▶ _Exercise prompt_
The word to look for is "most". Report every line of the entries below that has it.

::: Data to use :::

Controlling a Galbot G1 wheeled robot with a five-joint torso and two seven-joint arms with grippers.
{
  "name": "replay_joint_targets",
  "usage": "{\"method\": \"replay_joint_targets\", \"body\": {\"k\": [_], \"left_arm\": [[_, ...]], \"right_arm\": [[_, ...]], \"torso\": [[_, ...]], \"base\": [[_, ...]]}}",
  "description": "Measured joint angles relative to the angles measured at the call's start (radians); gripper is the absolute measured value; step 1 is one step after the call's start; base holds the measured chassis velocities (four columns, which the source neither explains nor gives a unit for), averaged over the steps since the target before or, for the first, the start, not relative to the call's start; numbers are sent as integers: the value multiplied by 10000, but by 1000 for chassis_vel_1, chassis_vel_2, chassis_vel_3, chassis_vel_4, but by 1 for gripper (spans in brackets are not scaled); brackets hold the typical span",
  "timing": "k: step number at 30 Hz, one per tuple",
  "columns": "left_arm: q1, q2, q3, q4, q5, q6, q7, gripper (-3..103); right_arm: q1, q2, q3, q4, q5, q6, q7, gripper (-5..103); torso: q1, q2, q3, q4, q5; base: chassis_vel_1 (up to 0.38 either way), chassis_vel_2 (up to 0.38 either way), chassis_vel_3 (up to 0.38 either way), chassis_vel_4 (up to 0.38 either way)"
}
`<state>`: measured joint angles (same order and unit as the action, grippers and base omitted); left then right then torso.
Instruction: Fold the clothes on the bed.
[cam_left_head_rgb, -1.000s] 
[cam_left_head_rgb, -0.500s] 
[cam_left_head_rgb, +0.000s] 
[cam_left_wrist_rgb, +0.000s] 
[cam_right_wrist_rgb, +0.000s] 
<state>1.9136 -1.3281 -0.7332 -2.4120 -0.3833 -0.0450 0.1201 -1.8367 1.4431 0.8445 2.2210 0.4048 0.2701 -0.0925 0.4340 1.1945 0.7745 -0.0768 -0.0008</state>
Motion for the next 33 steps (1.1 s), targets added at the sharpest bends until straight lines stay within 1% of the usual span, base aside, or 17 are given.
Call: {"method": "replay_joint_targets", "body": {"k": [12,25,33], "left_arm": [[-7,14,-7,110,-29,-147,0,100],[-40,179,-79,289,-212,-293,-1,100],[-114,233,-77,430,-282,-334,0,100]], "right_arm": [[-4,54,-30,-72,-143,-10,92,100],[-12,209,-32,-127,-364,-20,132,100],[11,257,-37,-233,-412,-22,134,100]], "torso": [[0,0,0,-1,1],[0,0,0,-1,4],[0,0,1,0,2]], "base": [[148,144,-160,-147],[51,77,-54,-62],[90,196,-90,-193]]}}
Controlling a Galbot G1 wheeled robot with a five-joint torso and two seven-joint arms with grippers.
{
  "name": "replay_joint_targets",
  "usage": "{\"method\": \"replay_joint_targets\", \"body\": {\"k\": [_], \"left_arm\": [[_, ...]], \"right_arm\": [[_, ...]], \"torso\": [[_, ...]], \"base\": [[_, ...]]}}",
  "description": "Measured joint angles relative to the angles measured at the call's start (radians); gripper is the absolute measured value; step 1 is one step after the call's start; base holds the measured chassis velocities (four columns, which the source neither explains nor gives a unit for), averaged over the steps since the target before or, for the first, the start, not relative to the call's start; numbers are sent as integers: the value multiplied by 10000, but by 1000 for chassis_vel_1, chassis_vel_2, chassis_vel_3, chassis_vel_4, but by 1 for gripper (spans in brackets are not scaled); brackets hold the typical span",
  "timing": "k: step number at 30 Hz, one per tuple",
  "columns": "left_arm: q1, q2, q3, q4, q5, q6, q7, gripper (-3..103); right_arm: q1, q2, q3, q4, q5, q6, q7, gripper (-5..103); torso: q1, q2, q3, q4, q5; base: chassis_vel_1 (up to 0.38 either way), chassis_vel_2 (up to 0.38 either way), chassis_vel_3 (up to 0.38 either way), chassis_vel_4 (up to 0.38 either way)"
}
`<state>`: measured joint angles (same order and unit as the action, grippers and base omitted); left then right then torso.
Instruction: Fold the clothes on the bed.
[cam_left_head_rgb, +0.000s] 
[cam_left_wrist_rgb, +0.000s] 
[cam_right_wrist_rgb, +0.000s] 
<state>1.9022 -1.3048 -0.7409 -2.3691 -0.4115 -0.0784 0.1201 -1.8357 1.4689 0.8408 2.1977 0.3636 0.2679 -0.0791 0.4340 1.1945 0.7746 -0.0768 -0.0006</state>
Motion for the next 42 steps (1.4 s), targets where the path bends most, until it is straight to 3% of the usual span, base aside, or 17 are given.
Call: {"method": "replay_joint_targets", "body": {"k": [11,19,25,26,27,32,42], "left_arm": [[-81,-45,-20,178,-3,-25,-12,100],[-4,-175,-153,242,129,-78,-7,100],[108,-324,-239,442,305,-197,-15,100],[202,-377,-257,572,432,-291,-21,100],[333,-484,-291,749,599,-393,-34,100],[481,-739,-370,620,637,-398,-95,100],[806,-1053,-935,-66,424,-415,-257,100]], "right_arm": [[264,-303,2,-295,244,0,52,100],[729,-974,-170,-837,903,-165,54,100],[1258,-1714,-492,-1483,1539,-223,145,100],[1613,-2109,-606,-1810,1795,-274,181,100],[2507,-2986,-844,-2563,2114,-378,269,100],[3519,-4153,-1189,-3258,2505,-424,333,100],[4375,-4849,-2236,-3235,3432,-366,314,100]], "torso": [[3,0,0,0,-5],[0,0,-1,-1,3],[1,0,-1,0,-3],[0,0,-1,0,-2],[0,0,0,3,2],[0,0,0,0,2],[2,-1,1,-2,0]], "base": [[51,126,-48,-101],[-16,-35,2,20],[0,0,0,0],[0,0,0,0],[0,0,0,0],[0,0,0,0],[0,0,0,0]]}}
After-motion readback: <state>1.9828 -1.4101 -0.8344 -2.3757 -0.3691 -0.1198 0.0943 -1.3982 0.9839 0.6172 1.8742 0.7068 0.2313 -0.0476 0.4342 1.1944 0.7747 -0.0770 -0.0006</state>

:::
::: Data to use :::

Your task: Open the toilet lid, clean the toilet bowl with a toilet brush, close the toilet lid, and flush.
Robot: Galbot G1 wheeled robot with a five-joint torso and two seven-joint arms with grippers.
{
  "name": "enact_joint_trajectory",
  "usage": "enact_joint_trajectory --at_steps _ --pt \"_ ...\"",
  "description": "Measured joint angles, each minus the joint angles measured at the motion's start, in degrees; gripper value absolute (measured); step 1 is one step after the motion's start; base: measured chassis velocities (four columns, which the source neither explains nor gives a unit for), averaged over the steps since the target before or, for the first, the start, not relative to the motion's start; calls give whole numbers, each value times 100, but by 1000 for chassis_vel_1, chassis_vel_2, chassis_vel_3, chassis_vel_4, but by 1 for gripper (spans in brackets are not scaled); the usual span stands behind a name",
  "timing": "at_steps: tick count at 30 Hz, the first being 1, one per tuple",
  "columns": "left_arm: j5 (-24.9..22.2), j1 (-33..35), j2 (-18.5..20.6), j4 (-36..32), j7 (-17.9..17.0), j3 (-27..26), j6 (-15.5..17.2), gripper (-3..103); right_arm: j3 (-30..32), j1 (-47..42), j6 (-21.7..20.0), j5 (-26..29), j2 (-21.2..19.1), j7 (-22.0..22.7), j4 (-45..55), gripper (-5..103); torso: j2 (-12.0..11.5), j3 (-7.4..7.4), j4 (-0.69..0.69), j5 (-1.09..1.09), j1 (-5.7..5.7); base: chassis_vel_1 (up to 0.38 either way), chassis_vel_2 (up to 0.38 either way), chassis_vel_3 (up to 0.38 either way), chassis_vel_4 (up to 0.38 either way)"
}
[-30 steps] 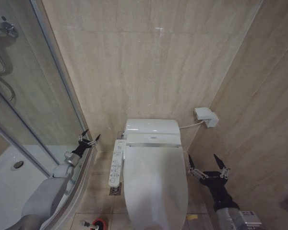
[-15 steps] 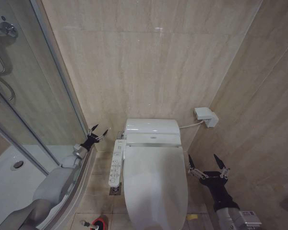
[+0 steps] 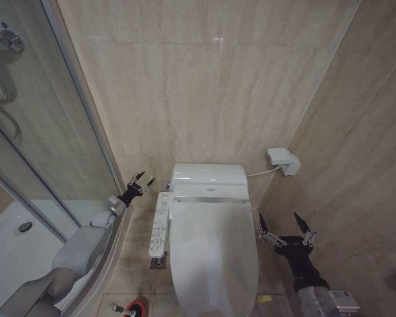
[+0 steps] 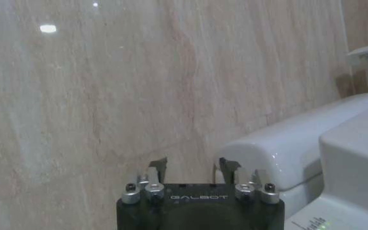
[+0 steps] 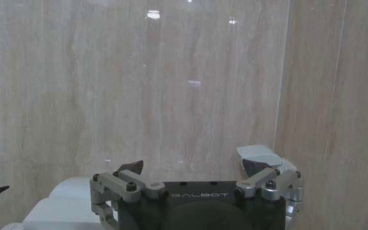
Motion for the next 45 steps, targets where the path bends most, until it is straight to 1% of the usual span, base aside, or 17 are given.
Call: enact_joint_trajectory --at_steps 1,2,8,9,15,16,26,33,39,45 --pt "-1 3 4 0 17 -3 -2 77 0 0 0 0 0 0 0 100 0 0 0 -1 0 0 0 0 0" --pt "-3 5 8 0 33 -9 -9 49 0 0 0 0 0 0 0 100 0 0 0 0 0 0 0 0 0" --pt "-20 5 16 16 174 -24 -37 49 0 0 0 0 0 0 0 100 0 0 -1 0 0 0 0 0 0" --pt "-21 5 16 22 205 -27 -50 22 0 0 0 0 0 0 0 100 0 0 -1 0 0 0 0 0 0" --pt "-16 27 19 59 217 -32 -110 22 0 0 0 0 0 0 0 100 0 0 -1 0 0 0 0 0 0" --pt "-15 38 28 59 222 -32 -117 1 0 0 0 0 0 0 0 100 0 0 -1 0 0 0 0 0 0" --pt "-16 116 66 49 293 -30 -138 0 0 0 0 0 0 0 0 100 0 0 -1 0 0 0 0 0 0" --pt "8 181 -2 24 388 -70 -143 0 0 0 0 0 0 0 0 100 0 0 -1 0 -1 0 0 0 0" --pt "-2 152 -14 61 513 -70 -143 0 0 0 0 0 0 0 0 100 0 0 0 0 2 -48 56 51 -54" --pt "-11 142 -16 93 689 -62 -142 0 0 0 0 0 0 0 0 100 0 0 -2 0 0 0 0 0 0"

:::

▶ _Expected output_
Motion for the next 42 steps (1.4 s), targets where the path bends most, until it is straight to 3% of the usual span, base aside, or 17 are given.
Motion for the next 45 steps, targets where the path bends most, until it is straight to 1% of the usual span, base aside, or 17 are given.

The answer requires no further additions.